Арон останавливается, как выключили его, раз и все, он резко опускает гнома.
Смотрит на меня и мрачно хмыкает.
Я не слышала из-за чего драка, и сейчас тоже они все молчат, лишь Вика подвывает, и птицы поют.
В окне первого этажа маячит суровое лицо деда.
Я не слышала, но догадываюсь, что тут случилось.
И мелко трясусь.
Арон кидает гнома, и тот катится по траве. Оборачиваюсь на Виктора. Из рассеченного лба кровь хлещет, заливает глаз, тот небрежно размазывает ее по виску и щеке, рывком поднимается.
- Ты как с этим жить-то потом собирался, Арон? - он усмехается, пинает гипсовую фигурку. - Если бы череп мне проломил.
- У него своя мораль, закон свой, - Ник отплевывается, и на пожелтевшую траву падают красные капли. - И правда своя. И совесть какая-то особенная тоже.
Шмыгаю носом, Вика тянет руку, и я с трудом встаю на ноги. Судорожно отряхиваю руки.
За воротами сигналит машина.
Знакомая иномарка. В окно которой высовывается знакомая Тина.
- Я на семейный совет не опоздала? - кричит она и взмахивает зажатыми в пальцах солнечными очками. - Откроете мне?

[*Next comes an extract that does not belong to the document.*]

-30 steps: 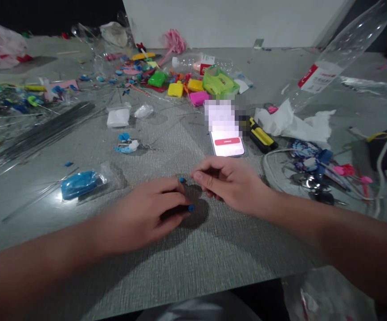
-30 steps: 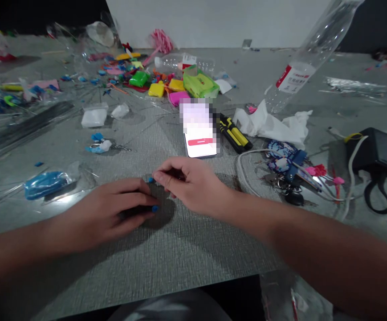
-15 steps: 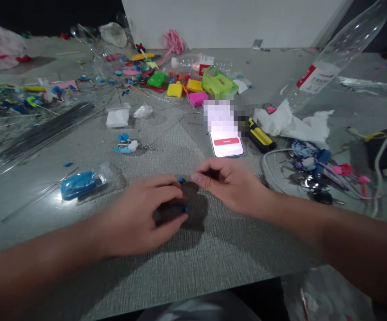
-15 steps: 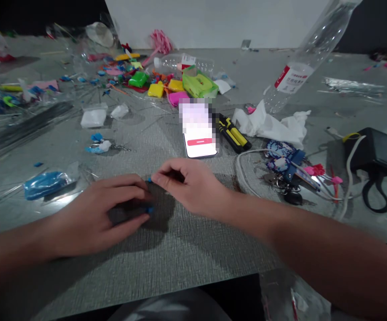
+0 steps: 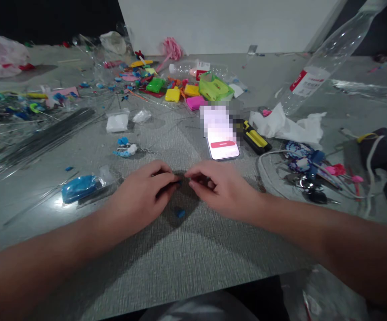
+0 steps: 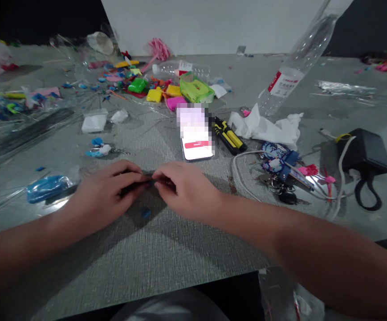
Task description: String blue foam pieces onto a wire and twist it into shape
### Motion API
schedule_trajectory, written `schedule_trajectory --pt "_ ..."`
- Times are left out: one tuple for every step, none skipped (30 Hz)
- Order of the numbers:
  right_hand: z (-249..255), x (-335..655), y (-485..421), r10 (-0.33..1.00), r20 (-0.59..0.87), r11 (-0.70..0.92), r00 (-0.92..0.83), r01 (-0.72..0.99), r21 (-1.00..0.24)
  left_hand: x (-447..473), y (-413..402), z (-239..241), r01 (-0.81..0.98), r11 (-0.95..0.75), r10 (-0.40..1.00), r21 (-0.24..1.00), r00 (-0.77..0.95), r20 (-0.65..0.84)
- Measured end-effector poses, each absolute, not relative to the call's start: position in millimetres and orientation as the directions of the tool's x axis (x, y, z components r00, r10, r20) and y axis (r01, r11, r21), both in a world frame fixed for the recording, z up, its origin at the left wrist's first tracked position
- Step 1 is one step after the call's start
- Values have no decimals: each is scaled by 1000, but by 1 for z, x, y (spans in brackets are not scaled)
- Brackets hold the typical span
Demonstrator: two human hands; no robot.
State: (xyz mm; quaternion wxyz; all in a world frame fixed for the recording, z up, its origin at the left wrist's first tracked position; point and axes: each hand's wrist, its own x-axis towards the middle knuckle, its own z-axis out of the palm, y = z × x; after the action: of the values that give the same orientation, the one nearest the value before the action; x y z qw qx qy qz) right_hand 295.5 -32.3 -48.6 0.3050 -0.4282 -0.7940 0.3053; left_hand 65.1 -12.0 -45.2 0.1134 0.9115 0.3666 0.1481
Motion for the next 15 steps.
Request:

Взрослые мужики, правильные мужики, настоящие мужики - так говорил о Рождественских папа.
Но ничего правильного я за все эти дни не увидела. Наоборот, нет у них никаких правил, они просто привыкли творить, что хотят, и оставаться безнаказанными.
А сейчас. Это уже перешло все грани.
Обратно в дом захожу и ноги не гнутся, бросила на этой чертовой лужайке всех, даже Вику.
Хлопаю дверью и прижимаюсь к ней спиной. Стою и тру измазанные землей ладошки. Не выдержав, все же приоткрываю дверь.
И наблюдаю, как Виктор отделяется от компании в саду и шагает в сторону ворот. А Тина с готовностью выпрыгивает из машины ему навстречу.